Baumgartner: Gibt es jemanden, der alles richtig macht, das ist eine sehr gute Frage. Niemand macht alles richtig. Den vollkommenen Menschen, die vollkommene Führungskraft gibt es nicht. Das ist eine Chimäre, würde ich einmal sagen. Genauso, wie es nicht die vollkommenen Eltern, den vollkommenen Ehepartner gibt.

Was unterscheidet demnach einen guten von einem schlechten Chef?

Baumgartner: Da gibt es ein paar Dinge, ein Dreigestirn aus Empathie, Wertschätzung und einer zuversichtlichen Grundhaltung.

Können Sie diese Punkte erklären?

Baumgartner: Wenn ich als Führungskraft nicht zuversichtlich bin, wer soll es denn dann sein? Zuversicht als Chefsache sozusagen. Dabei sind Zuversicht und Zukunftsfähigkeit miteinander verbunden. Ich muss das Unternehmen so führen können, dass es dieses morgen noch gibt. Empathisch muss ich sein, was meine Mitarbeiter anbelangt, was meine Führungsfähigkeiten betrifft, aber ich muss auch Empathie mitbringen, was den Markt, was die Zukunft der Märkte, der Produkte angeht. Es geht darum, eine offene Grundhaltung zu haben. Darüber hinaus entscheidet auch der Charakter einer Führungskraft: Wenn ich die Menschen begeistern kann, wenn ich sie wertschätze und für Zugehörigkeit sorge, dann habe ich wesentliche Dinge erreicht.

Wie werden Führungskräfte zu Vorreitern?

Baumgartner: Es ist Grundvoraussetzung einer Führungskraft, sich mit der Zukunft auseinanderzusetzen, das Unternehmen fit zu machen. Ich nenne Ihnen ein Beispiel: Ich berate viele Unternehmen und mache Online-Schulungen. Bei einer Schulung waren von insgesamt zwölf Teilnehmenden alles Führungskräfte, sechs Bildschirme schwarz. Als ich sie gebeten habe, die Kamera einzuschalten, teilten sie mir mit, dass sie keine Kamera hätten. Unternehmen schreiben sich groß „innovativ“ auf das Firmenplakat oder das -gebäude, und drinnen sitzen Menschen an Rechnern, die nicht einmal eine Kamera haben. Das heißt, die Unternehmen haben sich nicht zukunftsfit gemacht. Vorreiter bin ich dann, wenn ich meine Hausaufgaben mache und wenn ich das Unternehmen am Puls der Zeit halte. Kleine Unternehmen sind hier meist besser aufgestellt als große Unternehmen.

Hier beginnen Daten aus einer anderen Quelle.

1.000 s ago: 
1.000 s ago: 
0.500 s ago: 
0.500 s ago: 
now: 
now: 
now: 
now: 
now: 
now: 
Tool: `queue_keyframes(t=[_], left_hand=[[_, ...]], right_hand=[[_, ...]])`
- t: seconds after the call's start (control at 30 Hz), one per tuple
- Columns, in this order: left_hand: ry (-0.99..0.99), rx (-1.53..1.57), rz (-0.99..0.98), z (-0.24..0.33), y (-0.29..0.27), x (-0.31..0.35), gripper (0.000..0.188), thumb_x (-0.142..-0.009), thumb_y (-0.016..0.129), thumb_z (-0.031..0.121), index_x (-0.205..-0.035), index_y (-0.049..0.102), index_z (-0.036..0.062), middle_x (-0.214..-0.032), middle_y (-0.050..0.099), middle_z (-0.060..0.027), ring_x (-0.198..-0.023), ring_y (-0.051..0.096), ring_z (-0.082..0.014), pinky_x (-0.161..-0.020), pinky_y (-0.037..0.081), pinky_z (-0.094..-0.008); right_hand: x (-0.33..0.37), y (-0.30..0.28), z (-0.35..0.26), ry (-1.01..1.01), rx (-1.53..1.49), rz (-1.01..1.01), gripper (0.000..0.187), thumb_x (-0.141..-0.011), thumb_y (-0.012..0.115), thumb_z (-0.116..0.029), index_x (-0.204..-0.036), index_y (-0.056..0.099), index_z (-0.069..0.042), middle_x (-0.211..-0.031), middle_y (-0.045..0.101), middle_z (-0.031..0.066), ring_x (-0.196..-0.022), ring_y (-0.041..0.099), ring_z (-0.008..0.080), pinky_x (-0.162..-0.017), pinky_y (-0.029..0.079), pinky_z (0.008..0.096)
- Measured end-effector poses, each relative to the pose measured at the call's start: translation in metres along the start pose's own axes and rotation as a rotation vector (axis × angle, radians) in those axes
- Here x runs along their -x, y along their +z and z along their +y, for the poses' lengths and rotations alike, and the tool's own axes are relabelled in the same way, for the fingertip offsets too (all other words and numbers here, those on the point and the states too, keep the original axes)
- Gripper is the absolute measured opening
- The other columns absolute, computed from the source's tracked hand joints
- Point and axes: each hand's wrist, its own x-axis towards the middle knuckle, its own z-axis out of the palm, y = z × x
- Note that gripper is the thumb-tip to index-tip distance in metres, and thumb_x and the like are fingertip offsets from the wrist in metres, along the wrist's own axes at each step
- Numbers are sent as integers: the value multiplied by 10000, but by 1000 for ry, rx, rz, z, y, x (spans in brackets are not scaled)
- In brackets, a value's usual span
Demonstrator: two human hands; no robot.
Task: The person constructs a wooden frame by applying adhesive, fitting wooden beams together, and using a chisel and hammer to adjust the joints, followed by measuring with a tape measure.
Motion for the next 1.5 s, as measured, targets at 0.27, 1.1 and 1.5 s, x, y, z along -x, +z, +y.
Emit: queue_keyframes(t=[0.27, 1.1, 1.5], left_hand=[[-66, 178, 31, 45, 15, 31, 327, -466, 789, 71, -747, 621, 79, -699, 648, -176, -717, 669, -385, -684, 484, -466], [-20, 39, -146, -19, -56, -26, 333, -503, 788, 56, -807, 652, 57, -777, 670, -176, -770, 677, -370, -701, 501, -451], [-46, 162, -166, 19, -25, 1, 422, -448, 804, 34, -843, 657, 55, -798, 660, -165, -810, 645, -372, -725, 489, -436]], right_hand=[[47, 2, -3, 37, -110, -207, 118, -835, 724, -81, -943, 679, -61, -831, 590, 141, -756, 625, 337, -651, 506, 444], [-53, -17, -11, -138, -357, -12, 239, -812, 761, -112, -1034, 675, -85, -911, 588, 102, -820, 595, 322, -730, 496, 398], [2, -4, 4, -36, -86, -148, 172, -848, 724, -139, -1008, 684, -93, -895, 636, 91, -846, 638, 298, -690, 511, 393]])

Was macht Organisationen zukunftsfähig?

Baumgartner: Nicht Trends hinterherzulaufen, sondern Trends zu setzen. Österreicher haben die Tendenz, dem vorbeifahrenden Zeitgeistexpress hinterherzurennen und mit letzter Puste noch hinten aufzuspringen. Als Unternehmer muss ich aber vorne denken, die Schienen legen. Sie müssen doch wissen, wo der Zug hinfährt. Das ist mein Begriff von Zukunft.

Statistiken zufolge leidet die Jugend unter der Krise. Sie bleiben aber auch hier optimistisch?

Baumgartner: Ja, ich glaube an diese Jugend. Sie wurde schon genug gescholten für das, was sie alles nicht kann. Mich stört auch, wenn sie nicht grüßen können, das ist klar. Aber dafür können junge Menschen ganz viele andere Sachen. Sie programmieren eine App, sie machen eine Powerpoint-Präsentation besser als irgendwelche Firmenlenker, sie haben mehr Wissenszugang als die Großen unserer Generation, sie sind auch oft sehr sozial- und umweltfreundlich eingestellt. Das heißt, ich sehe große Chancen. Eigentlich muss ich als Unternehmenslenker dafür sorgen, dass ich diesen Clash der Generationen positiv meistere. Dass die Älteren von den Jüngeren lernen und umgekehrt. Das wäre für mich das Idealbild eines Unternehmens. Dazu gehört auch, dass wir am Ende der Selbstgefälligkeiten von Führungskräften angelangt sind. Ich muss mir heute auch von einem jungen Menschen etwas sagen lassen. Warum sollte man auf Dinge verzichten, die die jungen Menschen wissen?